Morin

Sonho

“Domingo, 13 de fevereiro 1994 – Tenho um sonho recorrente: estou num pais distante, freqüentemente o Japão. No momento de regressar a França ou não encontro o hotel onde estão as minhas bagagens, ou não encontro meu quarto, ou não encontro o dinheiro para pagar a conta, ou não encontro o autocarro ou nenhum táxi para chegar ao aeroporto, etc. Estou prisioneiro, paralisado, longe da minha terra.
Esta manhã, imediatamente antes de acordar, tive o mesmo sonho, na versão do Brasil. Estou em São Paulo e devo fazer uma conferência na Universidade de belo Horizonte. Não sei como ali chegar. Philppe Solers e Monique Cahen conduzem-me a uma vasta gare, colocam-me num cais onde pessoas esperam transporte para não sei que destino. Ph.S. e M.C. desaparecem. Acordo com um mal-estar que não se dissipa com a transformação da realidade do sonho em irrealidade.”
1994, Um ano Sísifo, Diário de fim de Século. 1998, P. Europa-América, Portugal.

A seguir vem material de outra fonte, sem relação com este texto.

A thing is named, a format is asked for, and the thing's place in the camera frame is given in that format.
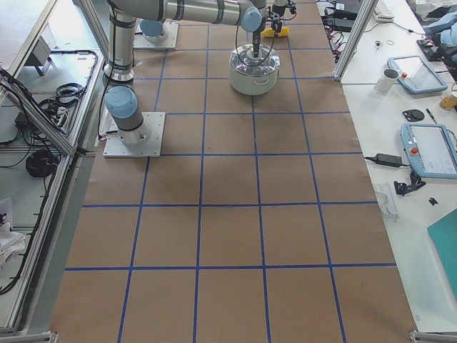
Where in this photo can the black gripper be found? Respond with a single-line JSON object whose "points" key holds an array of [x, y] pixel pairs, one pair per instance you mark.
{"points": [[255, 36], [278, 8]]}

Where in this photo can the yellow corn cob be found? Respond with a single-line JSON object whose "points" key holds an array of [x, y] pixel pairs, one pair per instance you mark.
{"points": [[270, 32]]}

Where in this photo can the glass pot lid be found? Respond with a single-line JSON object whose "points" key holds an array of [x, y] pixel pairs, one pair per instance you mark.
{"points": [[243, 61]]}

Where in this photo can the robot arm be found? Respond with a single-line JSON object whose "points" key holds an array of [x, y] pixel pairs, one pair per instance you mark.
{"points": [[149, 17], [288, 6]]}

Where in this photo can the pale green electric pot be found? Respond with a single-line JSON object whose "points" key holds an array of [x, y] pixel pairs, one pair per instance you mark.
{"points": [[253, 76]]}

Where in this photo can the white mug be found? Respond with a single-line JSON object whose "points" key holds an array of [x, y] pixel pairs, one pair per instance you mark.
{"points": [[386, 81]]}

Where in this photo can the far blue teach pendant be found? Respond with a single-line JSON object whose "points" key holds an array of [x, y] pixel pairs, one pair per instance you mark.
{"points": [[416, 75]]}

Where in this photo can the blue teach pendant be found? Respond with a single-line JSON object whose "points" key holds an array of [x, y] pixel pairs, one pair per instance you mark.
{"points": [[429, 150], [416, 75]]}

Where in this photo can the black power adapter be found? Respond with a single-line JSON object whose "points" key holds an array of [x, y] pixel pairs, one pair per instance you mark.
{"points": [[388, 160]]}

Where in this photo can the near blue teach pendant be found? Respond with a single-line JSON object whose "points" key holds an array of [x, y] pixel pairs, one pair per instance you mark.
{"points": [[429, 150]]}

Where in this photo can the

“Quarta-feira, 16 de fevereiro 1994 – De madrugada, tive um sonho análogo ao de ontem. Estou no Brasil, no avião da Air France que regressa a Paris. A cabina muito larga, parece-me com um anfiteatro ou uma sala de cinema. A comissária, tal qual uma operária, arruma as pessoas nos seus lugares. Dá o meu lugar a um outro passageiro dizendo que houve um erro. Ela me propõe sair e me conduz a uma espécie de parque onde as árvores escondem o avião.(...) O avião começa a rolar na pista, mas a porta traseira parece estar ainda aberta (...) Eu chego finalmente a um enorme parque de carros de sucata. (...) eu acordo desesperado”.
1994 – Um ano Sísifo. Diário de fim de Século. Tradução livre Nurimar Falci, 2001, São Paulo.

“Quinta-feira, 17 de agosto 1995 – Eu me lembro de um sonho desta noite. Aquele onde Raymond Aron, insensível, vem ao meu encontro, com seu bom sorriso enganador. Eu estou sentando diante da janela. Ele me convida a dar um passeio para aproveitar o sol. Eu lhe digo que eu não vontade de sair. Ele me diz então: Eu venho, por castigo, advertí-lo que eu estou publicando um livro de cento e quarenta e nove páginas contra você. Seu autor demonstra que todo seu pensamento consiste em afastar-se do real”.
Chorar, amar, rir, comprender. 1er jan.1995-31 jan.1996. 1996, Arléa, Paris. Tradução livre Nurimar Falci, 2001, São Paulo.